▶ [REQUIREMENT]: In the listing below, start your output at the line with "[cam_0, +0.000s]" and end it after the line with "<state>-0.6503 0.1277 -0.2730", copying every line exactly.

▶

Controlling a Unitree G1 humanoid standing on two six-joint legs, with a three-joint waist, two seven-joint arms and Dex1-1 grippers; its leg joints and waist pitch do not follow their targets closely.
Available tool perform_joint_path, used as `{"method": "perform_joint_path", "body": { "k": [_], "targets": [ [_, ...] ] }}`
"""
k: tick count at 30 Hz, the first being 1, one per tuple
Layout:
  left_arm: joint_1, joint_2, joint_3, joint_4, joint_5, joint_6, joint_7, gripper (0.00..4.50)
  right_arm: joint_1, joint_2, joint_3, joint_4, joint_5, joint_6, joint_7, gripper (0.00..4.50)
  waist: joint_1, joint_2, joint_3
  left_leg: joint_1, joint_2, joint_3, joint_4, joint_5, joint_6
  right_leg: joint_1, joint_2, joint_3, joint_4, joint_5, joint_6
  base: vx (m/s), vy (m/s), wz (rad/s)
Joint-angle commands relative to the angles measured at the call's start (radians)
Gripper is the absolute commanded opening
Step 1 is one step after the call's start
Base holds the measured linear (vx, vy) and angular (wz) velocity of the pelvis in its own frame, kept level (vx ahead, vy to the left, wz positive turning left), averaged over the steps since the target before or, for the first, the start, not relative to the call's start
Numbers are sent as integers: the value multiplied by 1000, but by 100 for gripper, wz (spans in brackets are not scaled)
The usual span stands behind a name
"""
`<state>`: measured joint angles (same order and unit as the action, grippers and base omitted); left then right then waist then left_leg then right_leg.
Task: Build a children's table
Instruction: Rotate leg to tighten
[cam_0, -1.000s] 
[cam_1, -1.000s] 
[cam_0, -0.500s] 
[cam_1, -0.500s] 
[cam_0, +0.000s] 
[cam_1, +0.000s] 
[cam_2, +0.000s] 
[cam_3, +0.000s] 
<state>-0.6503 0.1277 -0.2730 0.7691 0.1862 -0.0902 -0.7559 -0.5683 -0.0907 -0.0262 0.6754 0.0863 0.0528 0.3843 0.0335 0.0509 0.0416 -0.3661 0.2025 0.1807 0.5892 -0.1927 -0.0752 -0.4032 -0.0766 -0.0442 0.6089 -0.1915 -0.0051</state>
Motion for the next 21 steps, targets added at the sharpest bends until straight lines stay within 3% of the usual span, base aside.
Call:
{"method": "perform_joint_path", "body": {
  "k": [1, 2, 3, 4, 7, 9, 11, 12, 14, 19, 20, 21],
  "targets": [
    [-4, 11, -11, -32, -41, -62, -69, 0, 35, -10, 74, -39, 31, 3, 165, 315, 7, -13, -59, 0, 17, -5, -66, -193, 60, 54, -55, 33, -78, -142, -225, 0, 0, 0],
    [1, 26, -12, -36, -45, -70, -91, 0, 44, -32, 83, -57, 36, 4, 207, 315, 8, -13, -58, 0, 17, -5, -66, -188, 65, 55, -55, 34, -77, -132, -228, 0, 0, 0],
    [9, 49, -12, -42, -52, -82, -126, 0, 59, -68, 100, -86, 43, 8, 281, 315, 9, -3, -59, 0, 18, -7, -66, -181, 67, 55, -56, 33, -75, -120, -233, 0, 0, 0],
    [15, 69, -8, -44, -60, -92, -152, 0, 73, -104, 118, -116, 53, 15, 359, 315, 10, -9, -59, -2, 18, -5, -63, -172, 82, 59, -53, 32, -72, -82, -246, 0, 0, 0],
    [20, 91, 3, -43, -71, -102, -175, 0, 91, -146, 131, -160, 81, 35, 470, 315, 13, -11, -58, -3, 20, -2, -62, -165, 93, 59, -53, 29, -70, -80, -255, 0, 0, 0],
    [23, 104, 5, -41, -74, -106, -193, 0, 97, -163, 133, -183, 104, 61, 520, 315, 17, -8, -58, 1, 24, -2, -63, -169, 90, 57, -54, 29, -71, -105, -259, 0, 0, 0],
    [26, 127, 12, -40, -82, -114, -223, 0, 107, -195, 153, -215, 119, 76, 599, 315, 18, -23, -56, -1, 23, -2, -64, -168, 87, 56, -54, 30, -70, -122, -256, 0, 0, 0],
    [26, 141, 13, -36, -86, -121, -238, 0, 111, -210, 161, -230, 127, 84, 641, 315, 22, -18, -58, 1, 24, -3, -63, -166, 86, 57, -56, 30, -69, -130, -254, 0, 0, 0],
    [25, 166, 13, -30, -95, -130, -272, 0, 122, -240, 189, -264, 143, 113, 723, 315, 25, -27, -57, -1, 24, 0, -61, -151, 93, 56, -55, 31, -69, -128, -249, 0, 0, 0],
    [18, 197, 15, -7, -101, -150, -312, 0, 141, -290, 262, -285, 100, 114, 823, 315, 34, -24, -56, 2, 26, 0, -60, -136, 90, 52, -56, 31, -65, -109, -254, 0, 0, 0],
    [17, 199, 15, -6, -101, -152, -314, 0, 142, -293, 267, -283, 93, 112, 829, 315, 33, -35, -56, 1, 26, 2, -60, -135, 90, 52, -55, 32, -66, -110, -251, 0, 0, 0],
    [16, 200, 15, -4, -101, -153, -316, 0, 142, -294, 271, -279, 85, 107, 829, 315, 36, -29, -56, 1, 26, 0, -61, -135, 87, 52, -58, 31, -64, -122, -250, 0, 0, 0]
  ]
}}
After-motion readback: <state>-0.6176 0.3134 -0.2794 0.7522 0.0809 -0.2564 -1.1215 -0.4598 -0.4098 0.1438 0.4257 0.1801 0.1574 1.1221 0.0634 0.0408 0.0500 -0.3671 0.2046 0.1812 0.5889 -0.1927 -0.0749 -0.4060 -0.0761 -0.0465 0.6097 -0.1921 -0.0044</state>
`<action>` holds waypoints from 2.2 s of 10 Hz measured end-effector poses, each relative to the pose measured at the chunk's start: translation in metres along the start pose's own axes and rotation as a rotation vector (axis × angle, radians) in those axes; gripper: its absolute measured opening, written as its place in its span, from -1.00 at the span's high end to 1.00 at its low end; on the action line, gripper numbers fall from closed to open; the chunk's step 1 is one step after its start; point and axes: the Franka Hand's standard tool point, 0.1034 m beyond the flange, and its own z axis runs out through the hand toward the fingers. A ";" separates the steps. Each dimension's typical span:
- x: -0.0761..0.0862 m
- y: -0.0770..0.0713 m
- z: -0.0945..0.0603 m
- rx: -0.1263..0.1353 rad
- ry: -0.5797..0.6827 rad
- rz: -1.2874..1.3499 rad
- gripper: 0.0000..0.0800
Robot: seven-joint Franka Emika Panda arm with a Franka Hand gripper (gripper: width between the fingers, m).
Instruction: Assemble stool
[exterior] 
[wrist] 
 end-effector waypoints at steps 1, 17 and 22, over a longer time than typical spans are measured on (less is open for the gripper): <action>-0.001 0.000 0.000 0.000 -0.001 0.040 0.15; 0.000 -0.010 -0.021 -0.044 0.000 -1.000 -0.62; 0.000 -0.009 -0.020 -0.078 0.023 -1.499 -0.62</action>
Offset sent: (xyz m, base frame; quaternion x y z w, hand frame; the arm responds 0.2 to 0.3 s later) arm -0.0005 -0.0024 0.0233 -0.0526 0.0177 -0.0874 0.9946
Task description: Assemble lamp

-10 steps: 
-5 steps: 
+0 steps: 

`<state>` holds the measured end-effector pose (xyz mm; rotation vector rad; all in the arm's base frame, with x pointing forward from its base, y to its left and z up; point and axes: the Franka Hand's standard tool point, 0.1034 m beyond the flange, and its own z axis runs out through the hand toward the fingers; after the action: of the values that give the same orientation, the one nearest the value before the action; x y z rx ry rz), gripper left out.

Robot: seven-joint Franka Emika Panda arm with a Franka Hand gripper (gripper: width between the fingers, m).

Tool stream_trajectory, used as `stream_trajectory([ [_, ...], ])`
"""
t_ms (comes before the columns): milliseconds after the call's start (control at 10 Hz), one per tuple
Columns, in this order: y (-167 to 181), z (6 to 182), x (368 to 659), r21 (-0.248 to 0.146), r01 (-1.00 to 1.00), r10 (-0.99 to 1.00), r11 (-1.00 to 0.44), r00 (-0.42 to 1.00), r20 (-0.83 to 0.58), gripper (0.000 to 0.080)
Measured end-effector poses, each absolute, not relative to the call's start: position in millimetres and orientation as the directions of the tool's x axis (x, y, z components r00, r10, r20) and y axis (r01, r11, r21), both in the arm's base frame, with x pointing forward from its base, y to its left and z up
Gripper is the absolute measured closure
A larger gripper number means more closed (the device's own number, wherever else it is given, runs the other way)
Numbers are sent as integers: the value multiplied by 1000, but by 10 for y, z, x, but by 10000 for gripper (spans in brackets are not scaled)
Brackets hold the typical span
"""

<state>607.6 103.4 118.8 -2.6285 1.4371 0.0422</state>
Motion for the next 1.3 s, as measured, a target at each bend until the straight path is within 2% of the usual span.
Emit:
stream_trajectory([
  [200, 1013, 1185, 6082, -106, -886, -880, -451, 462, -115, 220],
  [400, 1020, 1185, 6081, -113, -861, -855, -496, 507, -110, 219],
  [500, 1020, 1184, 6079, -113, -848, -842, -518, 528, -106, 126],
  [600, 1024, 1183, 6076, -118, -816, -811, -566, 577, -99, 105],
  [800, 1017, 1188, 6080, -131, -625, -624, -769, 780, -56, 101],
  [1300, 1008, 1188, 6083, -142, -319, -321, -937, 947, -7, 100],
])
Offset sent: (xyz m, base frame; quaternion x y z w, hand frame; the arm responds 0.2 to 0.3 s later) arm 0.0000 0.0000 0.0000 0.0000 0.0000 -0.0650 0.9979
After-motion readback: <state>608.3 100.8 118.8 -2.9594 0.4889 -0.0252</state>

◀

▶ [OUTPUT BELOW]:
[cam_0, +0.000s] 
[cam_1, +0.000s] 
[cam_2, +0.000s] 
[cam_3, +0.000s] 
<state>-0.6503 0.1277 -0.2730 0.7691 0.1862 -0.0902 -0.7559 -0.5683 -0.0907 -0.0262 0.6754 0.0863 0.0528 0.3843 0.0335 0.0509 0.0416 -0.3661 0.2025 0.1807 0.5892 -0.1927 -0.0752 -0.4032 -0.0766 -0.0442 0.6089 -0.1915 -0.0051</state>

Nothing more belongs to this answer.